Trump Gives Strange Explanation of Why Epstein Friendship Ended
It wasn’t because of Epstein’s sex trafficking of young girls.

Donald Trump dodged an easy question Monday about his rift with alleged sex trafficker Jeffrey Epstein.
During a press conference with British Prime Minister Keir Starmer in Scotland, the president was asked to explain what caused the “breach” between the president and his Palm Beach neighbor. Trump’s answer only skimmed the surface.
“That’s such old history. Very easy to explain, but I don’t want to waste your time by explaining it,” Trump said.

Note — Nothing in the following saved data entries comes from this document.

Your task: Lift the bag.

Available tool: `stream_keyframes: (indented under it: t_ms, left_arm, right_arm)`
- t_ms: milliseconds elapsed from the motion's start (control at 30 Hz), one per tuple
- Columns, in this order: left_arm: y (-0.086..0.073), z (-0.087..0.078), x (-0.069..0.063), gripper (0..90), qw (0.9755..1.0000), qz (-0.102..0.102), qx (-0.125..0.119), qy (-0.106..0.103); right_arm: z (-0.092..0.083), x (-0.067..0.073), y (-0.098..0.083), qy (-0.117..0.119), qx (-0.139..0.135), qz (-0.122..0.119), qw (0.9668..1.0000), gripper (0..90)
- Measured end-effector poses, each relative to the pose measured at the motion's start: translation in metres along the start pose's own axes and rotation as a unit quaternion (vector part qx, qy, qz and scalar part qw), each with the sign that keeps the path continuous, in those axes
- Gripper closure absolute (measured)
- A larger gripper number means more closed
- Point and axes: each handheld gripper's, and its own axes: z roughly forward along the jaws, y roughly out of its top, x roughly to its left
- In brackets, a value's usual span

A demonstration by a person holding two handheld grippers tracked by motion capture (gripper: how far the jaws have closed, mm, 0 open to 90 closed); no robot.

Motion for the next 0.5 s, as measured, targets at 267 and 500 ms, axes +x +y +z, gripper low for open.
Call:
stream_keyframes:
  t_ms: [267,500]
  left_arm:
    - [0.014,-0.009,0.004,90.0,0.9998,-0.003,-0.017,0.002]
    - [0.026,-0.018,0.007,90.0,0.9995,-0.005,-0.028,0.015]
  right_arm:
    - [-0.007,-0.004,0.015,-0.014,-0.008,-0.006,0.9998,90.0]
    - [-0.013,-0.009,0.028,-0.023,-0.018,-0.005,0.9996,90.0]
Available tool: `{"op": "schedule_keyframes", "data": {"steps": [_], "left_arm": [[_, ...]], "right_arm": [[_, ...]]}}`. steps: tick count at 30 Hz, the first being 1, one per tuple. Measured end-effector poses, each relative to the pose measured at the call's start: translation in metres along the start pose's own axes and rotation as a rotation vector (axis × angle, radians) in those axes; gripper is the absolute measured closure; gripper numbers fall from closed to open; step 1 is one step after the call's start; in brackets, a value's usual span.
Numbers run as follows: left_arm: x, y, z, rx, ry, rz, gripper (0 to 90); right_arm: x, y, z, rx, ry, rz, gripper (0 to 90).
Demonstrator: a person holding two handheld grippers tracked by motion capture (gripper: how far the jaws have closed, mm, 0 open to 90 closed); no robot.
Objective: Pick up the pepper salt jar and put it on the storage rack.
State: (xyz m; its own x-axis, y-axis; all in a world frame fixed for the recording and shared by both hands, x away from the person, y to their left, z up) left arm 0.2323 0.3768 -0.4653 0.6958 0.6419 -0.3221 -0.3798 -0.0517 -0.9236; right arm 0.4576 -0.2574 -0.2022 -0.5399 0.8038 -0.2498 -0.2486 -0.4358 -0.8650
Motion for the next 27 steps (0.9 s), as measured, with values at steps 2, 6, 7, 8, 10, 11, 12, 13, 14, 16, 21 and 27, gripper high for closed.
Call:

“But for years I wouldn’t talk to Jeffrey Epstein, I wouldn’t talk, because he did something that was inappropriate. He hired help. And I said, ‘Don’t ever do that again,’” Trump said.
“He stole people that worked for me. I said, ‘Don’t ever do that again.’ He did it again. And I threw him out of the place,” Trump continued. “Persona non grata. I threw him out, and that was it. I’m glad I did, to tell you the truth.”

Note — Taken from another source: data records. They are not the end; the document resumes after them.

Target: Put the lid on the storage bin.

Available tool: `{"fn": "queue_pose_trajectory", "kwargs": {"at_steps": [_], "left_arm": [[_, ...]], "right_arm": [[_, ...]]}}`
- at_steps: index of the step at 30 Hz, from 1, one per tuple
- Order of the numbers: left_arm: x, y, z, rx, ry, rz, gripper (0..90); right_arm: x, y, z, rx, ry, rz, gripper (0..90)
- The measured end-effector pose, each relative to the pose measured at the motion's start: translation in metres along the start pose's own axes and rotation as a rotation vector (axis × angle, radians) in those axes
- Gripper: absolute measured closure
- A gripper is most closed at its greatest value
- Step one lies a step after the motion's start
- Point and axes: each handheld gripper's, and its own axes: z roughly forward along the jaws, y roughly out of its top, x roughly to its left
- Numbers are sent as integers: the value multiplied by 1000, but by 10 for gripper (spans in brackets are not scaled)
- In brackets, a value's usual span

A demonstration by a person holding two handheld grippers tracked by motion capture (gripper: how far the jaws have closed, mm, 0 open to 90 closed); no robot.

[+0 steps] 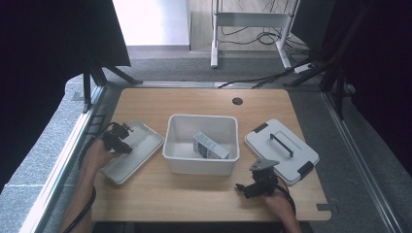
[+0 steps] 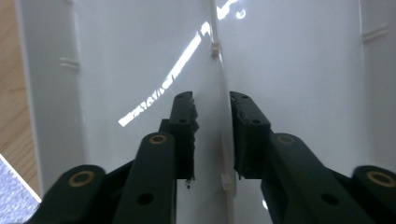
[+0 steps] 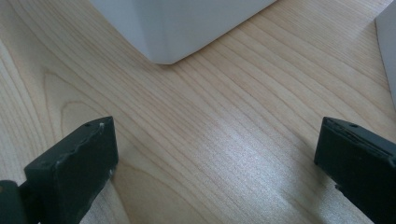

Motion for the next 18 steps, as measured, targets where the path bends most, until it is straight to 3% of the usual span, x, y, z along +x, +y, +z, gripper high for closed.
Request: {"fn": "queue_pose_trajectory", "kwargs": {"at_steps": [3, 6, 10, 12, 15, 18], "left_arm": [[-3, 5, -1, 32, -3, 22, 858], [-4, 8, -1, 47, 2, 25, 879], [-5, 10, -4, 35, 14, 50, 892], [-3, 10, -8, 21, -1, 63, 892], [-1, 10, -20, -1, -28, 103, 892], [1, 9, -34, -7, -27, 138, 892]], "right_arm": [[0, 0, 0, 0, 0, 0, 0], [0, 0, 0, 0, 0, 0, 0], [0, 0, 0, 0, 0, 0, 0], [0, 0, 0, 0, 0, 0, 0], [0, 0, 0, 0, 0, 0, 0], [0, 0, 0, 2, -1, -1, 0]]}}
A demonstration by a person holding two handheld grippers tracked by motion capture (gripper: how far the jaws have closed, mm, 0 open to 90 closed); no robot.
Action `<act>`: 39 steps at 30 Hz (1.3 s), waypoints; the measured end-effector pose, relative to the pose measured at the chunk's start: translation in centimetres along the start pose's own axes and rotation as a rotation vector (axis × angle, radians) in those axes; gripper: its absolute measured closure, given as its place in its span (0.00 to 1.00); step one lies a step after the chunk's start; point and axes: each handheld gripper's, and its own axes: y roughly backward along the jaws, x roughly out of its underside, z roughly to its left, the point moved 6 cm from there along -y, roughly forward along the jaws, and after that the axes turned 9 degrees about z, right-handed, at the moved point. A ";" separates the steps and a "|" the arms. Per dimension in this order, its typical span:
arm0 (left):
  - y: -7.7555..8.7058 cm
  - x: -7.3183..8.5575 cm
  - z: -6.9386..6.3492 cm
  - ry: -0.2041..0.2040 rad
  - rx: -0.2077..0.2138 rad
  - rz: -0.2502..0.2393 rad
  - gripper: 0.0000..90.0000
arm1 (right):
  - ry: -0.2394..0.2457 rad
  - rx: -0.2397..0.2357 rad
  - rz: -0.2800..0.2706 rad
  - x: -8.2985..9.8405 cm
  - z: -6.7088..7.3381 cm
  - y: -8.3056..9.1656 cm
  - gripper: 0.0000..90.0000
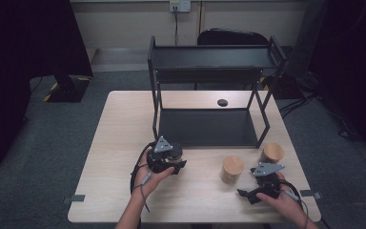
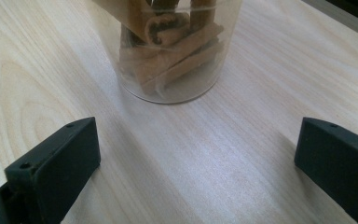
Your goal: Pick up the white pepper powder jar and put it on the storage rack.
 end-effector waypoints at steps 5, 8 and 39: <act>-0.3 -0.6 0.2 0.003 0.002 -0.004 0.34 | 0.000 0.000 0.000 0.0 0.0 0.0 0.00; -0.4 -0.8 0.3 0.000 0.001 -0.003 0.34 | 0.000 0.000 0.000 0.0 0.0 0.0 0.00; -1.9 -3.3 2.8 0.008 -0.071 0.012 0.34 | 0.001 -0.001 0.000 0.0 0.0 0.0 0.00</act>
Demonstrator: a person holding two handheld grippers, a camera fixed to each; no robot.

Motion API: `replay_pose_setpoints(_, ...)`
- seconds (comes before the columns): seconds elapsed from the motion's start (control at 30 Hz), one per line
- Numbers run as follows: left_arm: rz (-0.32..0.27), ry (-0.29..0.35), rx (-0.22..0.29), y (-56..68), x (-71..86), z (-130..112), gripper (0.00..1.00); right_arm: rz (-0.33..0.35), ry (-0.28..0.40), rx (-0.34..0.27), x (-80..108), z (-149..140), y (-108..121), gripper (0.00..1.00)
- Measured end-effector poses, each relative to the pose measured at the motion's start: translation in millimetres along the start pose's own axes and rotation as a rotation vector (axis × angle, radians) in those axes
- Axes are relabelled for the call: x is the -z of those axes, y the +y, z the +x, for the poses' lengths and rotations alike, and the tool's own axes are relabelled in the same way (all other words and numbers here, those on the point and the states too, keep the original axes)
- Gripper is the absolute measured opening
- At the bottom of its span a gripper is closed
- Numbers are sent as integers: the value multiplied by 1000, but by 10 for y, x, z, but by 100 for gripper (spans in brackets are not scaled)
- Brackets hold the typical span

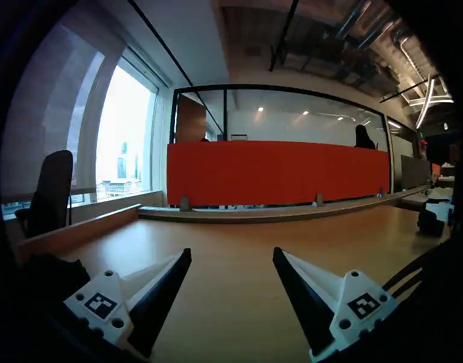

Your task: Fold towel

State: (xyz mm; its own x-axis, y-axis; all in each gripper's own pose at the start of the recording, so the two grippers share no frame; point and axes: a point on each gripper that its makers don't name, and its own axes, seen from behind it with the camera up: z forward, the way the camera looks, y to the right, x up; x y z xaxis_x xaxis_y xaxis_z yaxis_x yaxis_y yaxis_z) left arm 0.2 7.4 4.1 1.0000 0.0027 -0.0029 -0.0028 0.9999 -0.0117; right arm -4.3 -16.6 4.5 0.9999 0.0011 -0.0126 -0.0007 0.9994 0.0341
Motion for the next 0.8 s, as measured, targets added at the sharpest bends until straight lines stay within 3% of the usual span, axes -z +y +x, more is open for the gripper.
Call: replay_pose_setpoints(0.8, 0, -1, 3, -10, 0, 18, 100, 0, 0, 0, 1, 3, -2, 99)
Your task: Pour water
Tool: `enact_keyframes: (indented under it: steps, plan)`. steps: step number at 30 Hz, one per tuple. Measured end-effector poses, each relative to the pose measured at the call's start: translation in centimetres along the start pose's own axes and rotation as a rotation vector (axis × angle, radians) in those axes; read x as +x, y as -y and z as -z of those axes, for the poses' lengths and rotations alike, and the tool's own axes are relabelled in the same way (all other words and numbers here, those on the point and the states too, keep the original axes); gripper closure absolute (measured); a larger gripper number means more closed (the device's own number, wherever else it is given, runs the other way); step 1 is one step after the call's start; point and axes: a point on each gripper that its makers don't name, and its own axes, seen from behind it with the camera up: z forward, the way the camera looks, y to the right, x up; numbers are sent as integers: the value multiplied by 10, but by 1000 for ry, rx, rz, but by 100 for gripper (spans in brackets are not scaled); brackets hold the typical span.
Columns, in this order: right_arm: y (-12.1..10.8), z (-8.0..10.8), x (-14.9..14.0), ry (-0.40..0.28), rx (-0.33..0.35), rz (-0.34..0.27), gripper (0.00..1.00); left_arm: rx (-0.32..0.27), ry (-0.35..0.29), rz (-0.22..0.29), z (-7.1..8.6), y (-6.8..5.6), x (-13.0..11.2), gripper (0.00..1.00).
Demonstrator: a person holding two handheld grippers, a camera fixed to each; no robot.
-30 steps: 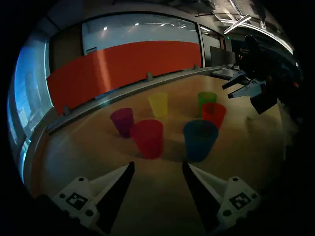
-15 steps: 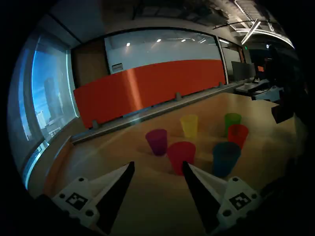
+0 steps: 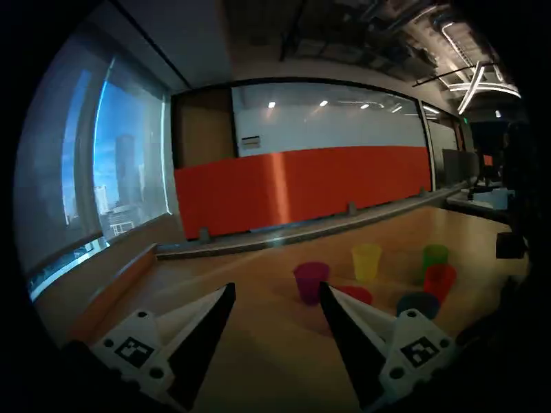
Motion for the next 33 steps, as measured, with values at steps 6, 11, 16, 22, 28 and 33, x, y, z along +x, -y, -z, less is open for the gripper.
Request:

Trump’s supposedly “easy” answer isn’t all that easy to understand.
Virginia Giuffre, one of Epstein’s alleged victims, has said she was recruited by Ghislaine Maxwell to become Epstein’s traveling masseuse while she was working at Trump’s Mar-a-Lago Club in 2000. She was 16 at the time.
But Trump and Epstein reportedly didn’t have their falling out until four years later, when they fought over an oceanfront mansion in Palm Beach that they both wanted to purchase—with Trump ultimately winning out at auction, according to The Washington Post. Four months later, a woman filed a police report alleging that Epstein had paid her 15-year-old stepdaughter $300 to massage him while partially undressed.

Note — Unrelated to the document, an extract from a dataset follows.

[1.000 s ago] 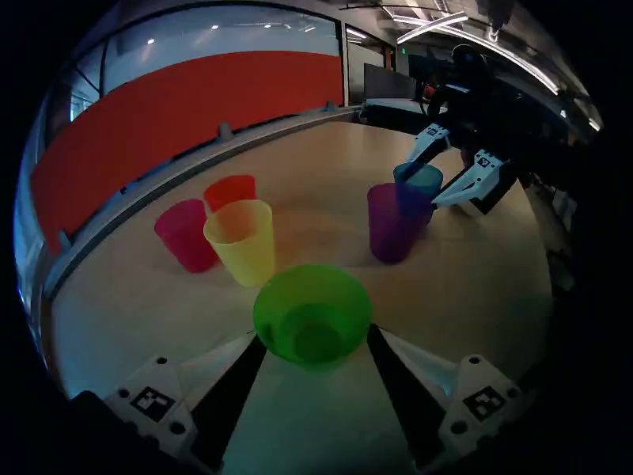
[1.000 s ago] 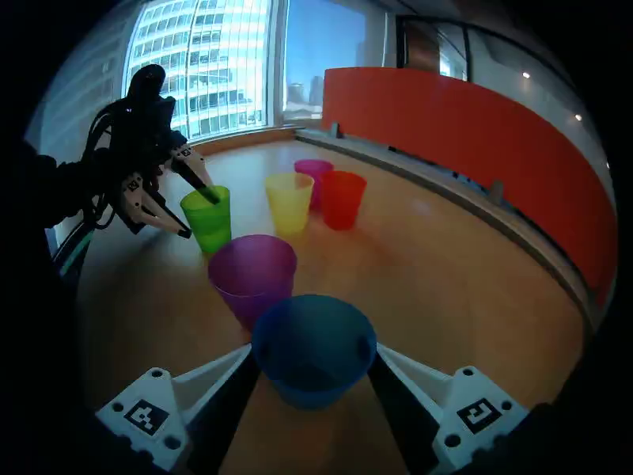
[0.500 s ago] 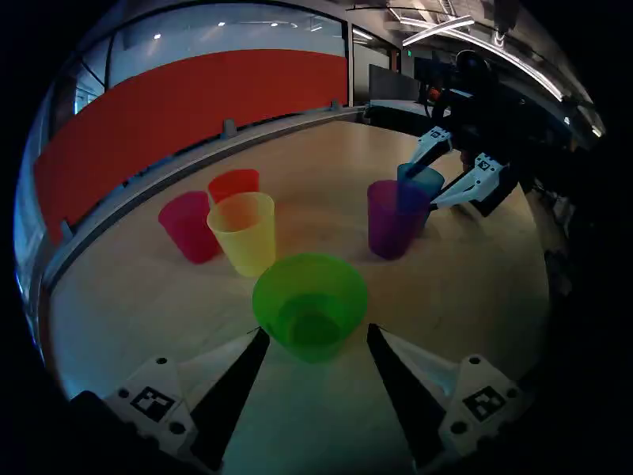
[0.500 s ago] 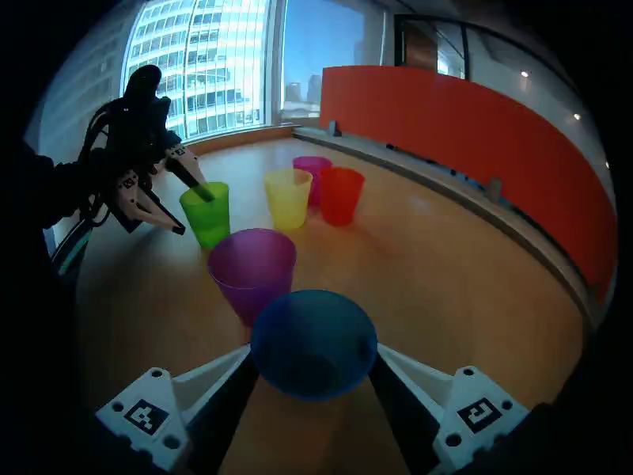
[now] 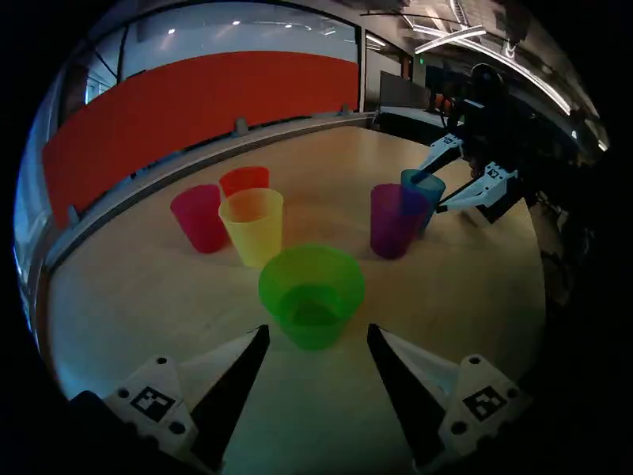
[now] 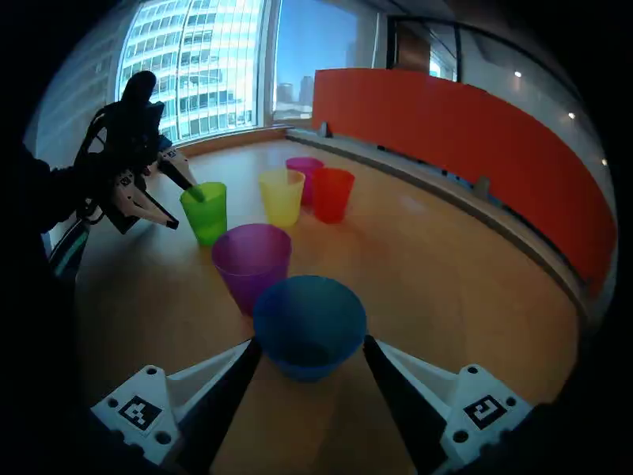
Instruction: Pour water
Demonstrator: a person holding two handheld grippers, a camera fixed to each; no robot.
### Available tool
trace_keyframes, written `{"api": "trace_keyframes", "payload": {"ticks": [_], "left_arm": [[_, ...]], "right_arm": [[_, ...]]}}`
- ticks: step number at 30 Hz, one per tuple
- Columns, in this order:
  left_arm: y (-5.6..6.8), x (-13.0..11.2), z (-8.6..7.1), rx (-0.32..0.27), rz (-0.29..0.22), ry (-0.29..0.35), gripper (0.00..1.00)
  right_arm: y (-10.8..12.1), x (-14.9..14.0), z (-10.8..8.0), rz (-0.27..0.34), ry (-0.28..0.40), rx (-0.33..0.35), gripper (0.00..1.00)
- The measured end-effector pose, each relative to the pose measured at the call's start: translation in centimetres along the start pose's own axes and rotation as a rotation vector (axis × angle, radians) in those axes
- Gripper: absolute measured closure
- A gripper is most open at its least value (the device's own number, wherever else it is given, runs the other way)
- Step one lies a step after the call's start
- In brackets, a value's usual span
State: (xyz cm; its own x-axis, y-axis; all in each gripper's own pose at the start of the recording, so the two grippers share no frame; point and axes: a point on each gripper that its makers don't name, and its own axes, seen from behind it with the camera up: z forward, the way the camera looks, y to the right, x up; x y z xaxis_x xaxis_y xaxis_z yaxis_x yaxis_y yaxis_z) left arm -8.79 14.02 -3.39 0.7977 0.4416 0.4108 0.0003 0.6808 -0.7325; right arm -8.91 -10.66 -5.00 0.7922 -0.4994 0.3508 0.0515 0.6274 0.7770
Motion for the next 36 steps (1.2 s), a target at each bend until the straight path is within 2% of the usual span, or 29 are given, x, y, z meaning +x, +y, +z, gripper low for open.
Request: {"api": "trace_keyframes", "payload": {"ticks": [10,24,30,36], "left_arm": [[-1.1,-0.5,-2.2,0.066,-0.045,0.036,0.08],[-4.2,-0.8,-5.5,0.228,-0.121,0.121,0.08],[-5.6,-0.2,-6.8,0.294,-0.148,0.177,0.08],[-6.4,1.2,-8.4,0.352,-0.167,0.243,0.08]], "right_arm": [[0.7,-0.4,-2.5,0.035,0.029,-0.065,0.0],[2.4,0.3,-5.7,0.112,0.106,-0.189,0.0],[3.0,1.9,-7.3,0.137,0.17,-0.238,0.0],[4.2,3.7,-8.8,0.166,0.242,-0.315,0.0]]}}
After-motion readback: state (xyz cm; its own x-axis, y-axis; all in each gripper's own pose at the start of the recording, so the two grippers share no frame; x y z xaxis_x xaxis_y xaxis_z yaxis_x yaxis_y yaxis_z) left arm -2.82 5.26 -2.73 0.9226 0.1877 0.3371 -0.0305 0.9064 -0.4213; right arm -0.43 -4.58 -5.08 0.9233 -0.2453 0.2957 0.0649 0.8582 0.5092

Trump later claimed he’d banned Epstein from Mar-a-Lago for misconduct, calling him a “real creep,” former Trump aide Sam Nunberg said in 2019.
During the press conference Monday, Trump weirdly said he’d “never had the privilege of going to [Epstein’s] island,” and that he’d turned down the offer in one of his “good moments.”
Trump’s defense of his friendship with Epstein has only gotten increasingly baffling since the Justice Department claimed at the beginning of the month that Epstein kept no client list—after previously promising to release such a list. In the intervening time, evidence has continued to mount that Trump and Epstein had a close relationship, as the president has maintained he was not involved in the sex offender’s alleged sex-trafficking ring.
But perhaps Trump’s defense isn’t as “easy” as he’s made it out to be.
In 2023, Epstein’s brother Mark said that he’d seen an unaired interview between Jeffrey and Steve Bannon, in which the disgraced financier claimed he’d “stopped hanging out with Trump when he realized Trump was a crook.”
And this is far from the first inconsistency. In 2016, Trump Organization attorney Alan Garten claimed that the two had no relationship: “They were not friends and did not socialize together,” he said of his boss and Epstein. But in August 2017, Epstein described himself as the president’s “closest friend” during an interview with biographer Michael Wolff.